Descriptive statistics were expressed as mean ± standard deviation, percentages, and Pearson’s correlation coefficients. In the statistical inference phase, given the large number of rSO_2_ measurements, the risk of type I errors was addressed by condensing the 12 original rSO_2_ measurements into two composite variables: rSO_2_‐NR and rSO_2_‐NS, calculated as the average of all values recorded in each condition. A preliminary principal component analysis (PCA) supported the validity of this data reduction strategy.
All primary outcomes (ISI, rSO_2_‐NR, rSO_2_‐NS, STAI‐NR, STAI‐NS, VFT‐NR, and VFT‐NS) showed acceptable adherence to a normal distribution or moderate skewness. Based on these results, parametric tests were applied. Specifically, paired t‐tests were used to compare day and night results, Pearson’s correlation coefficients to examine relationships between main variables, and one‐way ANOVA to compare groups. Nonparametric alternatives (Wilcoxon, Spearman, and Kruskal–Wallis tests) were also applied to confirm the results.
2.6. Ethical Considerations
The study was conducted in accordance with the Declaration of Helsinki and Spanish Organic Law 3/2018 on the Protection of Personal Data and Digital Rights. The Bioethics and Biosafety Commission of the University of Extremadura confirmed that the study complied with essential ethical standards (reg. number: 204//2023). Informed consent was obtained from all participants, who were provided with comprehensive information regarding the study’s aims, procedures, and potential risks, ensuring that their participation was voluntary and that they could withdraw at any stage without any negative consequences.
3. Results
A descriptive analysis of the general variables is shown in Table 1, distinguishing between primary and secondary outcomes. ISI, rSO_2_‐NR, STAI‐NS, VFT‐NR, and VFT‐NS showed a good fit to a normal distribution according to Shapiro–Wilk’s test (p = 0.139, p = 0.526, p = 0.184, p = 0.282, and p = 0.071, respectively), while rSO_2_‐NS and STAI‐NR and fitted worse (p = 0.001, p < 0.001) with moderate skewness (g 1 = −1.088 and g 1 = 1.374, respectively).

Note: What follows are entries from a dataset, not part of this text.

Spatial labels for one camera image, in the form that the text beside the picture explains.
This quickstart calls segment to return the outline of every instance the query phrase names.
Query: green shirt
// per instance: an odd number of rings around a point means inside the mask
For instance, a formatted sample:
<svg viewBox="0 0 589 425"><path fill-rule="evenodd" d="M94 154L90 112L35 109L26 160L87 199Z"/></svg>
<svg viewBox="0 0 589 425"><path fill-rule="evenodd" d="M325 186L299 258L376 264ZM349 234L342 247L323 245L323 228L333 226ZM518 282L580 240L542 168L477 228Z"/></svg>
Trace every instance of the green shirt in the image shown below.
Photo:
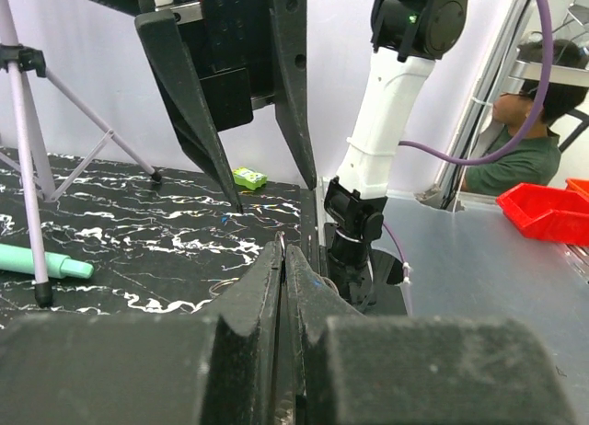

The correlations between the primary outcomes are shown in Table 2. None of the secondary, except the number of hours slept during NS, demonstrated a correlation with the primary outcomes. As a result, this variable was included in the subsequent inference analysis.
Table 2 shows direct correlations between NR and NS conditions for rSO_2_, state anxiety, and VFT, and a significant association between insomnia and state anxiety‐NS. The lack of correlation between rSO_2_ and the rest of variables can be partially explained if we split the sample into three groups according to the number of hours slept during NS. It is summarized in Table 3, which shows the difference in the primary outcomes between three groups. A one‐way ANOVA followed by Bonferroni’s post hoc method was applied to compare their means. The average rSO_2_‐NS for the group of nurses who slept for a maximum of 30 min stands out in Table 3, as it is the only one that differs significantly from the rest after applying a conservative Bonferroni correction. Thus, this group showed a particularly poor rSO_2_ level during the NS (see Figure 1). However, these individuals obtained significantly better results in VFT‐NS than the group of nurses who slept between 2 and 3 h (see Figure 2). Table 3 also shows an increase in anxiety and a decrease in rSO_2_ and VFT from the NR condition to the NS condition. This is analyzed in more detail in Table 4.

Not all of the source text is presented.